Second, there are exactly 16 physical locations in Paren-x64. This limits the way our computations can be written. We must, manually, order and collapse sub-computations to keep the number of locations that are in use small. We must keep track of which locations are still "live" and which are "dead" before we move a value into a location. In most programming languages, we abstract away from a small number of physical locations and introduce a large, arbitrary set of locations for values. If we ever need to name a value or sub-computation, we just invent a new location by creating a new name. Each fresh name, sometimes called a variable, can be thought of as naming an abstract location, which can hold a value, and we don’t need to bother about which physical location it represents.

In this assignment, we will abstract away from the small number of physical locations, and abstract away from operations on locations. We’ll do this in several steps, introducing several intermediate languages in the process.

7.4 Exposing Memory in Paren-x64

To implement Loc-lang, we first need to expose x64 features to access memory locations. In particular, we expose displacement mode operands for memory locations. The displacement mode operand is a new operand that can appear in some location positions as the argument or an instruction. These allow accessing memory locations using pointer arithmetic.

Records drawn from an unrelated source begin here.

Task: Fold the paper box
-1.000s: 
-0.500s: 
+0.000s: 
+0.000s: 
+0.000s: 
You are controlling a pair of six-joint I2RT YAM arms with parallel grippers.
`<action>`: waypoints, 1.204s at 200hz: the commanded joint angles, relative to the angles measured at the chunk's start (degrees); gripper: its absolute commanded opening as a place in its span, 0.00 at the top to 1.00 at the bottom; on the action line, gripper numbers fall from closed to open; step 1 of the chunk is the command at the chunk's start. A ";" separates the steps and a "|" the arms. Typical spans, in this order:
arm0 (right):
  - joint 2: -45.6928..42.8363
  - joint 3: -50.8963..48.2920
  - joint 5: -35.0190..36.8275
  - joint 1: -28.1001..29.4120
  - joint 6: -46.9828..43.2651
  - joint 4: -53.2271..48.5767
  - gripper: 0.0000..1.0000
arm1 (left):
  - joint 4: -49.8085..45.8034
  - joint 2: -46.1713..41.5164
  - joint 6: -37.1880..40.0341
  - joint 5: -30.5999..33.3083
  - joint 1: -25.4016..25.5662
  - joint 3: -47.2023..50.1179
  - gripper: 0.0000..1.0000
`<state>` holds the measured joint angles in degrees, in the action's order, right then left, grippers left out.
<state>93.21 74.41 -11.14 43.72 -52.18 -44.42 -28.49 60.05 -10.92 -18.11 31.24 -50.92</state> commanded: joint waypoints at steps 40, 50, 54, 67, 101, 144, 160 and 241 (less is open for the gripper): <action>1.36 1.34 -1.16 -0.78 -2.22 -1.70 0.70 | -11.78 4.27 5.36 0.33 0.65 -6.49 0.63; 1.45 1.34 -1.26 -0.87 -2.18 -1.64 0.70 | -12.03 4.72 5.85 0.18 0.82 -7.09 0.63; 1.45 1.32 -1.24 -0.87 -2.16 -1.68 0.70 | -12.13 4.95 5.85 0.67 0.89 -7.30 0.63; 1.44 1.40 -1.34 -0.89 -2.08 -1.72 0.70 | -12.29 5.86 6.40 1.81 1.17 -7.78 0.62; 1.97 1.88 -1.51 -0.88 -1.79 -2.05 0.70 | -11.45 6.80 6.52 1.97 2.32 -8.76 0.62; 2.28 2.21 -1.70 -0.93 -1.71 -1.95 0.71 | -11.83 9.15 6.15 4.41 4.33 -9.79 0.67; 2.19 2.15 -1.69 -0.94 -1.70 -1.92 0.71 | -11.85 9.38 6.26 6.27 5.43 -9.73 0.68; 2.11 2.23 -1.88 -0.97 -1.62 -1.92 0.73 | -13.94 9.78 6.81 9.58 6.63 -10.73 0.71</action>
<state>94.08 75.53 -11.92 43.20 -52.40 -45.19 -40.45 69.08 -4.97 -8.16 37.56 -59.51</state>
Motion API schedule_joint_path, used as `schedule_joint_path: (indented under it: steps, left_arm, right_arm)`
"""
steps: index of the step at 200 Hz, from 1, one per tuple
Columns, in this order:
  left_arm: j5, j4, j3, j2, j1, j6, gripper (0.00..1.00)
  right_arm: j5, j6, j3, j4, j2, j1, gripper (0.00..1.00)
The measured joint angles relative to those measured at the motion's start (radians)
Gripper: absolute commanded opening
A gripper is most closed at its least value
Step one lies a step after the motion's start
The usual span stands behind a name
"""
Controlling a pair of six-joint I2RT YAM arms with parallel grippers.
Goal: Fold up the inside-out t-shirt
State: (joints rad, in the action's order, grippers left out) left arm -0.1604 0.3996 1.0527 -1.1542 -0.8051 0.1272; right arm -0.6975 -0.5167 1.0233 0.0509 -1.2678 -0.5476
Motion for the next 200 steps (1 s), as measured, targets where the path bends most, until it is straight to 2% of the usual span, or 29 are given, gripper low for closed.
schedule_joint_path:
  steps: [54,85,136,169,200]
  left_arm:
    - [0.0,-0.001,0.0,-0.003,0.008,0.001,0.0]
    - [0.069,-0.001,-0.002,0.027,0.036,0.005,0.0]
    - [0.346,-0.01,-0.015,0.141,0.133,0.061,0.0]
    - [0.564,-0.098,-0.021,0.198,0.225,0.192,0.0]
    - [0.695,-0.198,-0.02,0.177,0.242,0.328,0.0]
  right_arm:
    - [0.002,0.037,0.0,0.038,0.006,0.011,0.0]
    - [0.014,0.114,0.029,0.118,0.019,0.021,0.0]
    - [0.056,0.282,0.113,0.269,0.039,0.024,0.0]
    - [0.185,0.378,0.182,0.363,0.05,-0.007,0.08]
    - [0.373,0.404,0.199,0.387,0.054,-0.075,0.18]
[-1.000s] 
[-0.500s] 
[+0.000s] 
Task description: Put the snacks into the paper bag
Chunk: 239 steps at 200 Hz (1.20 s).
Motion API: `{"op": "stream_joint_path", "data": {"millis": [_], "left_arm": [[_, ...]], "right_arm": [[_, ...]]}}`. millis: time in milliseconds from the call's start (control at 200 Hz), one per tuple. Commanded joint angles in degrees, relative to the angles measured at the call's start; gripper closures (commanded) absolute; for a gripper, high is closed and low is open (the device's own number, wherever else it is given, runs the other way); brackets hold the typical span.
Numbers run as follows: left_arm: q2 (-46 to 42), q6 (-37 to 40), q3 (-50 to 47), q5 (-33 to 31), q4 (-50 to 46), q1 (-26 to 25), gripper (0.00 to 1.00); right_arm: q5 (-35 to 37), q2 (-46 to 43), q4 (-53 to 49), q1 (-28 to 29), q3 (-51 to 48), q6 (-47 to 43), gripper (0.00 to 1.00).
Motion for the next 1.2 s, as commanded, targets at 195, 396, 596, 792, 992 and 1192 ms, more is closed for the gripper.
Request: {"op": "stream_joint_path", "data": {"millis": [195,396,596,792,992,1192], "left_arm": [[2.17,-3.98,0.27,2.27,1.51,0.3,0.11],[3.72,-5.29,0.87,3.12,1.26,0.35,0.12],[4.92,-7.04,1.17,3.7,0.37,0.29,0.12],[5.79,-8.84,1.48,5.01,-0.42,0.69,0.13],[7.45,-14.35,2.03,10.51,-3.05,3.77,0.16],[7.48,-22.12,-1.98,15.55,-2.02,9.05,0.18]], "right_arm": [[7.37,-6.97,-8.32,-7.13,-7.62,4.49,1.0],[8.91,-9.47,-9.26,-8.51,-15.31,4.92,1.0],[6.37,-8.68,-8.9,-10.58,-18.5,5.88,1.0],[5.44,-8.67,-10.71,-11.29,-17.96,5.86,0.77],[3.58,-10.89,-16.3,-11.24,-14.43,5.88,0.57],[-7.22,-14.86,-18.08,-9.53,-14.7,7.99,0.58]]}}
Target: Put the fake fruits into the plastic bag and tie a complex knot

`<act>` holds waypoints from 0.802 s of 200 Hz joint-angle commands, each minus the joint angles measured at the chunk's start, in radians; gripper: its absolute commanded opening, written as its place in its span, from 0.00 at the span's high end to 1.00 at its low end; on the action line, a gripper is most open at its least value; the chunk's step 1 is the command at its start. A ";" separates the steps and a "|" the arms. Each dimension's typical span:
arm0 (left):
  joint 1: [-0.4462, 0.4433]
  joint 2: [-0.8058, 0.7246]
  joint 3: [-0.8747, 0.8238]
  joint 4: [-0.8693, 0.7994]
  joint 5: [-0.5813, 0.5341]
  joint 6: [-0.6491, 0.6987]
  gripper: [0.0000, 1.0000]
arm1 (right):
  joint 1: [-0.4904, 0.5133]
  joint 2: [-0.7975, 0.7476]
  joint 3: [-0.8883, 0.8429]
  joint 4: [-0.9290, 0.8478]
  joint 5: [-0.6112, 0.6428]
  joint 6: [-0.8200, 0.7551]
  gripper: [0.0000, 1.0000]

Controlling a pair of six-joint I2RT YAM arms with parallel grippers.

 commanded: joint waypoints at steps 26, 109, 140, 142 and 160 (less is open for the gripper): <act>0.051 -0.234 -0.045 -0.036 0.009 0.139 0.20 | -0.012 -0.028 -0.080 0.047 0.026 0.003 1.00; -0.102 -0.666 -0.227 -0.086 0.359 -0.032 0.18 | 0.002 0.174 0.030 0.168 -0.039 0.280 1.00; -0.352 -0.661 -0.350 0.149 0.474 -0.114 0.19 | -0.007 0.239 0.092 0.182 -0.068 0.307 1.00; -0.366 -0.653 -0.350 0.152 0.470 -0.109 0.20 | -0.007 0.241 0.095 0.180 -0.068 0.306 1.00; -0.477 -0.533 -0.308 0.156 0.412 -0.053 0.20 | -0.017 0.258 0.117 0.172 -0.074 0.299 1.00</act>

The displacement mode operand is written as QWORD [reg - integer] or QWORD [reg + integer] in x64, where reg is a register holding some memory address and the integer is an offset number of bytes from that address to access. The keyword QWORD, which is an unintuitive spelling of "four bytes", indicates that this operand is accessing 64 bits at a time.

For example, if rbp holds a memory address, we can move the value 42 to that memory address using the instruction mov QWORD [rbp - 0], 42. We can move the value from memory into the register rax using the instruction mov rax, QWORD [rbp - 0].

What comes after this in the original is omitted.